■ **EXERCISE BRIEF**
Among the entries beneath this sentence, how many lines include the word "robot"? Only the number is wanted.
+--
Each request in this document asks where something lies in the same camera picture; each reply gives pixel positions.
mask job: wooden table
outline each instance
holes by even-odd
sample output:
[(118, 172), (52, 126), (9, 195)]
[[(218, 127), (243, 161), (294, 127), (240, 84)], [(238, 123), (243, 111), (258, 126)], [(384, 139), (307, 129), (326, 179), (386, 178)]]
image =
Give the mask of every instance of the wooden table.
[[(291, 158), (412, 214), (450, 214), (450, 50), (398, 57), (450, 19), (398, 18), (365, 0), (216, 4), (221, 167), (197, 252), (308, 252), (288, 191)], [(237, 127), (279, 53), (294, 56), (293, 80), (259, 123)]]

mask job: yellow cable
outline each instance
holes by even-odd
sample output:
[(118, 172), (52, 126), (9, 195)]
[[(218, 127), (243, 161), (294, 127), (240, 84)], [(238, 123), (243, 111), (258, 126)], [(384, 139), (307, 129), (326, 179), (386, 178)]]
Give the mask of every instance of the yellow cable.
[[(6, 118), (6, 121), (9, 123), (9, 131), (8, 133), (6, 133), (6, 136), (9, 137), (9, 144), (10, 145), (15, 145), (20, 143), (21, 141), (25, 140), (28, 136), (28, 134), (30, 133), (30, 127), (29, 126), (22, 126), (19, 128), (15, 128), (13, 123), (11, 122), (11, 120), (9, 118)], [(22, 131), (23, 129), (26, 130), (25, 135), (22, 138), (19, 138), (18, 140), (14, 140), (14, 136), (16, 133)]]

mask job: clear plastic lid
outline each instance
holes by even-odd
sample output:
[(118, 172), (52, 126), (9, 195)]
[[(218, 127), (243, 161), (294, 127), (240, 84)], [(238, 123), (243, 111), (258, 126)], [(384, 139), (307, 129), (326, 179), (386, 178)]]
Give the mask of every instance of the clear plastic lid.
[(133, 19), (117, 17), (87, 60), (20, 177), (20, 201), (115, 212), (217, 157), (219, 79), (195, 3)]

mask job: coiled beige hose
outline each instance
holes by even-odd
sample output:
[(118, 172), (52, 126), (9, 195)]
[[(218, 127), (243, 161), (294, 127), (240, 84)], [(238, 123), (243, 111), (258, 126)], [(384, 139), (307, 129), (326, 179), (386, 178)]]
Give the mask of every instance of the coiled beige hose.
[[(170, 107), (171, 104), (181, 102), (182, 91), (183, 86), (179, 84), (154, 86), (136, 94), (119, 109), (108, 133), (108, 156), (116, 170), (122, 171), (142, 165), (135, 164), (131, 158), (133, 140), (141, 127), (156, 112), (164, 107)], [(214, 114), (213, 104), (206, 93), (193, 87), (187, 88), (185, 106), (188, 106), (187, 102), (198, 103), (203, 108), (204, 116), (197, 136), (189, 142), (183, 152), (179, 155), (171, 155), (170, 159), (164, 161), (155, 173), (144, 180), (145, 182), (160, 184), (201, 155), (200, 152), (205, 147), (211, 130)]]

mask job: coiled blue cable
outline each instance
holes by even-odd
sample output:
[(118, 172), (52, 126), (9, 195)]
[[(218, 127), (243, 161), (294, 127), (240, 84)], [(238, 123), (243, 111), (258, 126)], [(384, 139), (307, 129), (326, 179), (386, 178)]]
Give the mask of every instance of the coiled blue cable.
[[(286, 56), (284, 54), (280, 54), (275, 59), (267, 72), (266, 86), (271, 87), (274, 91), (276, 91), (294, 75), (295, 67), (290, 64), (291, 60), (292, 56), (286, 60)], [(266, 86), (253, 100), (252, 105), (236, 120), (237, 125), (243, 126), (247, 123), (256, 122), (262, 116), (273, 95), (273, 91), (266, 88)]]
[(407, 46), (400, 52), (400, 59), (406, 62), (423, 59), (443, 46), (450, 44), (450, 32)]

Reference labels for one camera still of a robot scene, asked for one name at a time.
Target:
+--
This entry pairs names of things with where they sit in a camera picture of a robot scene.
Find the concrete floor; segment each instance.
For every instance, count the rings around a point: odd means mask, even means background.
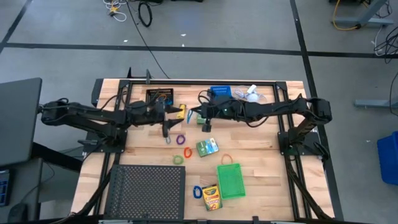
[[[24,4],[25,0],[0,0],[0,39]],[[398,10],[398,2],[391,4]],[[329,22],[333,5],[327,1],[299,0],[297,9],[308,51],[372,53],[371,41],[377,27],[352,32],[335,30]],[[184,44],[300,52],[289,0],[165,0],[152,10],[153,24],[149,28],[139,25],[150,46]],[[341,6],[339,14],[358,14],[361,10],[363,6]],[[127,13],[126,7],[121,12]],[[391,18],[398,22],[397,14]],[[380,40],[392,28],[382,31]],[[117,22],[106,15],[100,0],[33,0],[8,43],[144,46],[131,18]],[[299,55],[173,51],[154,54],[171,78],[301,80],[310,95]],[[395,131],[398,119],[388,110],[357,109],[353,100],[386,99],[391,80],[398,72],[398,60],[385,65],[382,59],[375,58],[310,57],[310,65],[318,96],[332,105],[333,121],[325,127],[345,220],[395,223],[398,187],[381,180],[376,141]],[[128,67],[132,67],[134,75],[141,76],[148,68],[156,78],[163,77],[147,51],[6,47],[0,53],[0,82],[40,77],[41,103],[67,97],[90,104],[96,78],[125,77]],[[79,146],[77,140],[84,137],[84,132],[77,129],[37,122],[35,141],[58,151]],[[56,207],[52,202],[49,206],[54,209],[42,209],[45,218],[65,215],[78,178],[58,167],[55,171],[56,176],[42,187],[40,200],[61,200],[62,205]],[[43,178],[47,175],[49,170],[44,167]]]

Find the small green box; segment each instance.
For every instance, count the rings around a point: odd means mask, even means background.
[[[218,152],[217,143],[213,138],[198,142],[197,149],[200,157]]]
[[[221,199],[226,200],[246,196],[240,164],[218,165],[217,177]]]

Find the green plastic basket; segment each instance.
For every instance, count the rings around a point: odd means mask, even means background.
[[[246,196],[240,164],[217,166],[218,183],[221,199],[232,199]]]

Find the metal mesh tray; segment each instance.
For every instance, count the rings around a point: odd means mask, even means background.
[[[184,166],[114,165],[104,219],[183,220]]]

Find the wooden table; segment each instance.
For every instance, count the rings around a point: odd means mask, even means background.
+--
■ **ANSWER FOR THIS EXERCISE**
2